Sulla via del ritorno, tra Civitavecchia e Grosseto un cantiere stradale di diversi chilometri ci ha fatto procedere a rilento sotto un prepotente sole di aprile.
Mimi ha detto di aver sentito nonna ridere.
- L'avrai sentita nella tua testa, Mimi.
- No, l'ho sentita nelle mie orecchie. L'ho pensata così forte che l'ho sentita fin qui.

Le mie figlie hanno familiarità col distacco.
Tra le tante bellissime cose che avrei potuto insegnar loro, io ho scelto questa.
Non che l'abbia proprio scelto, solo che è andata così.
Noi partiamo, la nonna resta, e con lei un intero mondo di affetti e di vita passata e presente.
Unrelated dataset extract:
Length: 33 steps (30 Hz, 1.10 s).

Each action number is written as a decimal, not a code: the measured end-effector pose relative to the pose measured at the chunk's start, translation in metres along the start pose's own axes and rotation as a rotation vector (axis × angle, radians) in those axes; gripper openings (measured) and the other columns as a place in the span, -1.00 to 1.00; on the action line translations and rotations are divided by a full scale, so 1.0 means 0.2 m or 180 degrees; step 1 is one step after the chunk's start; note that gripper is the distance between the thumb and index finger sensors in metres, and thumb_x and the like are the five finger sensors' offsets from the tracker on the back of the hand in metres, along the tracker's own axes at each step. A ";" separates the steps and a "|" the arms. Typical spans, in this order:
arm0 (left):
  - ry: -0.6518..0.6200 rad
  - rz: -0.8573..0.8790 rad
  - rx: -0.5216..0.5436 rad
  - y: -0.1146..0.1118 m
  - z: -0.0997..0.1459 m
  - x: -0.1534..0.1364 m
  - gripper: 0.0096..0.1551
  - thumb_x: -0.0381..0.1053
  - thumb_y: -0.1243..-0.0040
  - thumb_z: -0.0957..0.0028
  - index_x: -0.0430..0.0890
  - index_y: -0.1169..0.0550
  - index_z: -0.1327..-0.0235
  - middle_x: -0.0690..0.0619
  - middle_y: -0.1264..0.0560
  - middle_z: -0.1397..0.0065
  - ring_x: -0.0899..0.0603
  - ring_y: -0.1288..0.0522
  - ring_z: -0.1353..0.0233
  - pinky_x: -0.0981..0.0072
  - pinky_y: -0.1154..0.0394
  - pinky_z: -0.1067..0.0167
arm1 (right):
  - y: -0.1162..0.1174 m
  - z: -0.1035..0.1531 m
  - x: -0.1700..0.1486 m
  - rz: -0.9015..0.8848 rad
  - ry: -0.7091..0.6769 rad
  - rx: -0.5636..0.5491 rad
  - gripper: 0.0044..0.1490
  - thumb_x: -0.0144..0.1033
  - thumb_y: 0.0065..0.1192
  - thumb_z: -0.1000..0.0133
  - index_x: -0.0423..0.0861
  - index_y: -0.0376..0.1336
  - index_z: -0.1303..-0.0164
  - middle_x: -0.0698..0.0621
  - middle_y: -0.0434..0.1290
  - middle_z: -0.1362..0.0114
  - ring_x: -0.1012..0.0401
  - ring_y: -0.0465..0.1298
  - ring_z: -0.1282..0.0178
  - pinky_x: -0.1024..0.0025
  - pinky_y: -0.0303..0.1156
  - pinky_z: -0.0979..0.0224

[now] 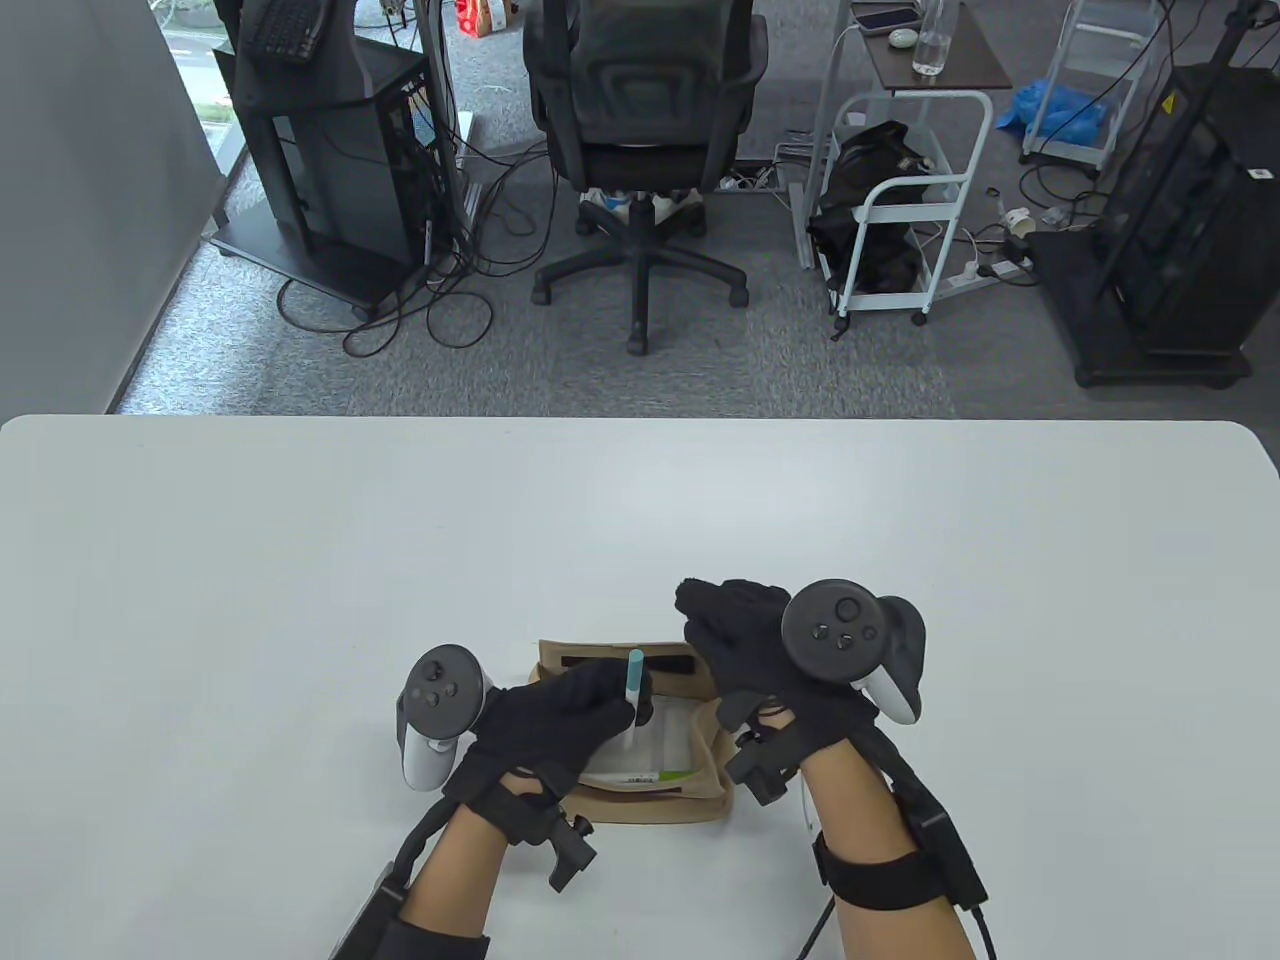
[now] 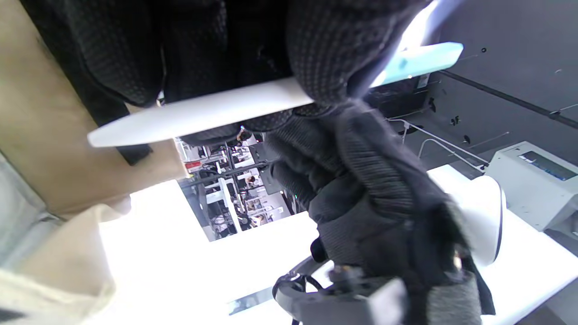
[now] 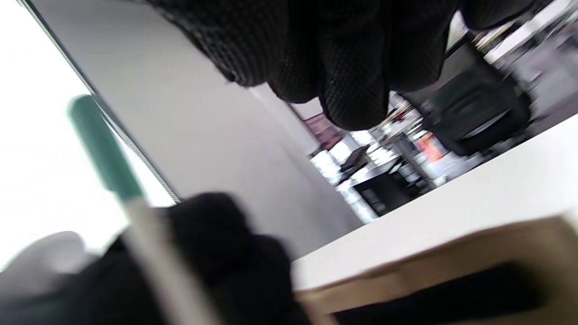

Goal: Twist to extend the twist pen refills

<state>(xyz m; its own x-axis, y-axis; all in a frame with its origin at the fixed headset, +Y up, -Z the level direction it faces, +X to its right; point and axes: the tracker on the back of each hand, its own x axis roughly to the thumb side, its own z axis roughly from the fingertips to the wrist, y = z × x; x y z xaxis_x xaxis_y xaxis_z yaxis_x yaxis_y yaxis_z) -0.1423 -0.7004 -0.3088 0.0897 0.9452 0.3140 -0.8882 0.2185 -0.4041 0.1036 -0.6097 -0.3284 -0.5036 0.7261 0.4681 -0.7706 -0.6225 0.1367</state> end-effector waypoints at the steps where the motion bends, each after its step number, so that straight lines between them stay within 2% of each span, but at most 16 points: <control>1: -0.0006 0.0007 -0.0003 0.00 0.00 0.00 -0.47 -0.06 -0.33 0.06 -0.19 -0.63 -0.18 -0.22 -0.61 -0.26 -0.32 -0.68 -0.21 -0.26 -0.53 -0.17 | 0.01 0.00 0.01 -0.0329 -0.0165 0.0170 -0.34 -0.31 0.31 -0.10 -0.37 0.38 -0.35 -0.37 0.53 -0.37 -0.30 0.37 -0.42 -0.48 0.19 -0.41; 5: -0.0006 -0.0035 -0.0053 -0.02 0.00 0.00 -0.47 -0.07 -0.32 0.05 -0.18 -0.62 -0.19 -0.21 -0.60 -0.27 -0.32 -0.68 -0.23 -0.27 -0.52 -0.18 | 0.08 -0.02 0.00 -0.1165 -0.0417 0.0699 -0.28 -0.33 0.23 -0.12 -0.39 0.28 -0.45 -0.45 0.37 -0.50 -0.35 0.20 -0.53 -0.56 0.07 -0.43; 9: -0.0014 0.0079 -0.0102 -0.04 0.00 0.00 -0.47 -0.07 -0.31 0.05 -0.19 -0.62 -0.20 -0.22 -0.60 -0.28 -0.31 -0.68 -0.23 -0.27 -0.52 -0.18 | 0.15 -0.04 -0.02 -0.1390 -0.0475 0.0922 -0.27 -0.36 0.22 -0.12 -0.37 0.25 -0.48 -0.42 0.33 -0.55 -0.33 0.13 -0.58 -0.59 0.00 -0.45; 13: -0.0016 0.0095 -0.0091 -0.04 0.00 0.00 -0.47 -0.07 -0.29 0.04 -0.19 -0.61 -0.20 -0.22 -0.60 -0.27 -0.31 -0.67 -0.22 -0.28 -0.51 -0.18 | 0.17 -0.04 -0.03 -0.1668 -0.0444 0.0836 -0.34 -0.40 0.25 -0.10 -0.33 0.33 -0.42 -0.36 0.42 -0.51 -0.31 0.17 -0.57 -0.57 0.01 -0.46; 17: 0.0010 0.0064 -0.0078 -0.04 0.00 -0.01 -0.47 -0.07 -0.29 0.04 -0.19 -0.61 -0.20 -0.22 -0.60 -0.26 -0.30 -0.68 -0.22 -0.27 -0.52 -0.18 | 0.18 -0.04 -0.05 -0.1679 -0.0386 0.0638 -0.39 -0.39 0.33 -0.07 -0.31 0.41 -0.32 -0.33 0.51 -0.43 -0.28 0.23 -0.54 -0.52 0.05 -0.48; 22: 0.0043 -0.0021 -0.0043 -0.04 0.00 -0.01 -0.47 -0.06 -0.29 0.04 -0.19 -0.61 -0.20 -0.21 -0.60 -0.25 -0.30 -0.68 -0.20 -0.27 -0.53 -0.17 | 0.15 -0.03 -0.05 -0.1308 -0.0331 0.0361 -0.40 -0.33 0.46 -0.02 -0.30 0.48 -0.23 -0.30 0.58 -0.33 -0.26 0.28 -0.50 -0.44 0.10 -0.49; 27: 0.0066 -0.0072 0.0012 -0.04 0.00 -0.02 -0.47 -0.05 -0.30 0.04 -0.20 -0.61 -0.19 -0.21 -0.61 -0.24 -0.30 -0.69 -0.19 -0.26 -0.53 -0.17 | 0.12 -0.02 -0.02 -0.0815 -0.0294 -0.0099 -0.37 -0.22 0.62 0.10 -0.29 0.54 -0.10 -0.26 0.64 -0.16 -0.21 0.38 -0.41 -0.38 0.18 -0.48; 33: 0.0091 -0.0136 0.0130 -0.03 0.01 -0.02 -0.47 -0.05 -0.31 0.05 -0.20 -0.61 -0.18 -0.22 -0.61 -0.23 -0.29 -0.69 -0.17 -0.25 -0.54 -0.16 | 0.14 0.01 0.03 -0.0446 -0.0201 -0.0429 -0.37 -0.16 0.65 0.13 -0.31 0.53 0.01 -0.25 0.65 -0.04 -0.19 0.44 -0.32 -0.38 0.22 -0.43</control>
<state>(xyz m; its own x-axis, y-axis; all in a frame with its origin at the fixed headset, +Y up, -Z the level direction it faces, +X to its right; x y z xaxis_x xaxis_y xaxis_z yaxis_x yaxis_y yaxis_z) -0.1377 -0.7053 -0.3062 0.1402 0.9418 0.3054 -0.9009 0.2493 -0.3552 0.0791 -0.6227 -0.3200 -0.3656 0.7805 0.5071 -0.8788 -0.4690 0.0882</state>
Lo mettiamo da parte per poi tornare, e ce lo teniamo però sempre a portata di mano, per avere una via di fuga, per quanto faticosa da raggiungere, per quanto scomoda per stare.
A casa di mia madre dormo scomoda, quasi sempre dividendo con Rania un lettino incassato tra alte sponde di legno che secondo me di piazze non ne fa una intera.
Dormo per metà sulla sponda di legno, in bilico sul dislivello tra il lettino incassato e la brandina pieghevole con pratico materasso effetto conca.
Dormo e mi sveglio con il segno della sponda impresso sullo zigomo.

Però so che da mia madre ci sarà sempre un letto per me e per le mie figlie, per quanto scomodo.

E' come un monito, che aleggia intorno alla casa tutta: qui ci potrai sempre stare, ma scomoda.

1 commento:

  1. mi sembra di vivere la mia storia.
    450 chilometri, tra me e la casa di nonna.
    450 chilometri che mi hanno salvato da un rapporto estremamente conflittuale con una madre alla quale, ora che invecchio, assomiglio in un sacco di cose......forse era specchiarmi in lei e vedere in lei i miei difetti che mi faceva stare sempre distante.
    450 chilometri da un luogo che amo follemente, paese di sassi e pietre e verde ovunque. A volte lo amo più per come lo sento che per com'è.
    i miei figli lo adoravano e lo adorano. Adoravano e adorano la casa dall'immensa soffitta dove giocavano ore, indossando abiti chissà di chi, costruendo case, cercando tesori.
    Poi.... per loro sono i nonni, disponibili e sorridenti.Ora c'è solo la nonna, anziana ma ancora incredibilmente lucida, testa notevole, curiosità , mille letture, ma piena di acciacchi:e si stanno invertendo i ruoli, tra noi. E la casa mi mette un sacco di tristezza.